Swain-Vincent House

Fort Dodge City, Webster County, IA

   

The Swain-Vincent house (824 Third Avenue South, Fort Dodge, IA) was documented by the Historic American Buildings Survey [HABS ‡] in 1972 and listed as The Vincent House on the National Register of Historic Places in 1973.

The Swain-Vincent house (ca. 1871) is important architecturally as a well-preserved example of a type of Victorian house to be found in cities throughout the United States: the town residence built for a prosperous businessman of the post Civil War period. Historically the house is significant because its second owner, Webb Vincent, was important in the gypsum industry in Fort Dodge.

The house was built for James Swain, but was apparently not completely finished indoors until after Webb Vincent purchased the house in 1879, according to Mrs. Donald Vincent (Anne) when she was interviewed in 1963-1964. The plan is substantially the same as when completed. The gypsum wall plaster, at the walls of the third floor ballroom is of interest.
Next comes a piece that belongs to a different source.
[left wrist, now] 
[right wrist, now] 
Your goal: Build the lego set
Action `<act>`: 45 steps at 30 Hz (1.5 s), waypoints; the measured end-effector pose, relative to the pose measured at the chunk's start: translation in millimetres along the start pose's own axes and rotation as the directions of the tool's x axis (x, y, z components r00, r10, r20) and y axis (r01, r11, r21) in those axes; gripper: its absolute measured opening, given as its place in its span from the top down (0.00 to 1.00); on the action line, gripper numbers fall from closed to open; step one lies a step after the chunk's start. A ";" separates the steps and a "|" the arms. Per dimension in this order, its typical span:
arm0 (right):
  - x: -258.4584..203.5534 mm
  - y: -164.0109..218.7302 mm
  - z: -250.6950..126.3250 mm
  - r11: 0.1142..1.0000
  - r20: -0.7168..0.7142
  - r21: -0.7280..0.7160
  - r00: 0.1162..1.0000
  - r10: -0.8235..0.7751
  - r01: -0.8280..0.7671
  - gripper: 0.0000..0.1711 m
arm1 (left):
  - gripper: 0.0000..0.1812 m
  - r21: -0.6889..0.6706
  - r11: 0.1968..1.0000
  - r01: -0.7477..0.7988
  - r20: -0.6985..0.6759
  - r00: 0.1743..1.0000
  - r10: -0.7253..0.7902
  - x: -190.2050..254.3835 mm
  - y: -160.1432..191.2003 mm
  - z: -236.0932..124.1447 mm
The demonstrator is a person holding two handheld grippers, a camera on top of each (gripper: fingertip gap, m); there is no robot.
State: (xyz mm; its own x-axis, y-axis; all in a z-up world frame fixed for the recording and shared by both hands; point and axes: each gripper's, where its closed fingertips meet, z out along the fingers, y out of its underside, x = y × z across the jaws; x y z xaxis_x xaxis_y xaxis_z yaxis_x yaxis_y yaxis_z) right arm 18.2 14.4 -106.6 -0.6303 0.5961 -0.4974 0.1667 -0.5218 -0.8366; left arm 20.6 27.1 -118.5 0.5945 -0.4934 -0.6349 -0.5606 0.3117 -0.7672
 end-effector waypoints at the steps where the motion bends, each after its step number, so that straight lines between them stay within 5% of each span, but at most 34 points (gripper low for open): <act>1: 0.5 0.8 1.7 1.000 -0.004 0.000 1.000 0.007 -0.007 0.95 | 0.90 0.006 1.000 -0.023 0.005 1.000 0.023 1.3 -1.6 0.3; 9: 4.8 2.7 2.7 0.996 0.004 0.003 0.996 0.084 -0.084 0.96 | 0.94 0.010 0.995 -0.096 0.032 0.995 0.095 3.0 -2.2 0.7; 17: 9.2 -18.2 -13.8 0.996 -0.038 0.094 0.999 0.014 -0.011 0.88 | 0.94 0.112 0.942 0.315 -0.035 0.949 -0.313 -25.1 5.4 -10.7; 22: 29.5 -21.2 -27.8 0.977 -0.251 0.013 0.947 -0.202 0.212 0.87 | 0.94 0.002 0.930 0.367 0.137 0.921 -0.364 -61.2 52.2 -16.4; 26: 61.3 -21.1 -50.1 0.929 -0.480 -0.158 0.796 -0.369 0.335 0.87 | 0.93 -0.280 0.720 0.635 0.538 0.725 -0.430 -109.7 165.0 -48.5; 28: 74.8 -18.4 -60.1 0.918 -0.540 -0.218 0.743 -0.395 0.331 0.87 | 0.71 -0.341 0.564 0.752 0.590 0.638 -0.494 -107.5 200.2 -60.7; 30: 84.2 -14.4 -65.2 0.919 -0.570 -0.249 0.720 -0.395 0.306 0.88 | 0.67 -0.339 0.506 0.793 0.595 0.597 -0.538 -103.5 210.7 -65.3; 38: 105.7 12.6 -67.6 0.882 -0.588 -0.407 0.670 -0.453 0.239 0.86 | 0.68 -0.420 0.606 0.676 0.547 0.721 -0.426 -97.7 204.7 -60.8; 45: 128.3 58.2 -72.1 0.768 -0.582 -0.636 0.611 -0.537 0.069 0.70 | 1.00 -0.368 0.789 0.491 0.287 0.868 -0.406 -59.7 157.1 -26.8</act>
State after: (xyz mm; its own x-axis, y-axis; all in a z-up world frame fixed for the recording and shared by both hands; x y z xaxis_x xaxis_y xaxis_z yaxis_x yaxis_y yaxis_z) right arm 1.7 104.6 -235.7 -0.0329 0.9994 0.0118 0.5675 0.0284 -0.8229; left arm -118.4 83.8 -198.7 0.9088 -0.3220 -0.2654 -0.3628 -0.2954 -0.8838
James Swain, the first owner, was born in New Hampshire on 12 September, 1816 and moved to Nunda, New York, when young. He studied mercantile trade at Gennessee College in Lima, New York, in 1838 and married Adeline Morrison in June 1846, moving to Buffalo, New York in 1854. In 1858 he came to Fort Dodge and engaged in the wholesale and retail drug business. His was the first drugstore in the town. He had built for him the house later owned and occupied by Webb Vincent and lived there until his death on 27 Dec. 1877. It appears that the Swains were not able to afford their large house and rented rooms to newcomers in town and made their home available for parties, also presumably as a means of augmenting their income.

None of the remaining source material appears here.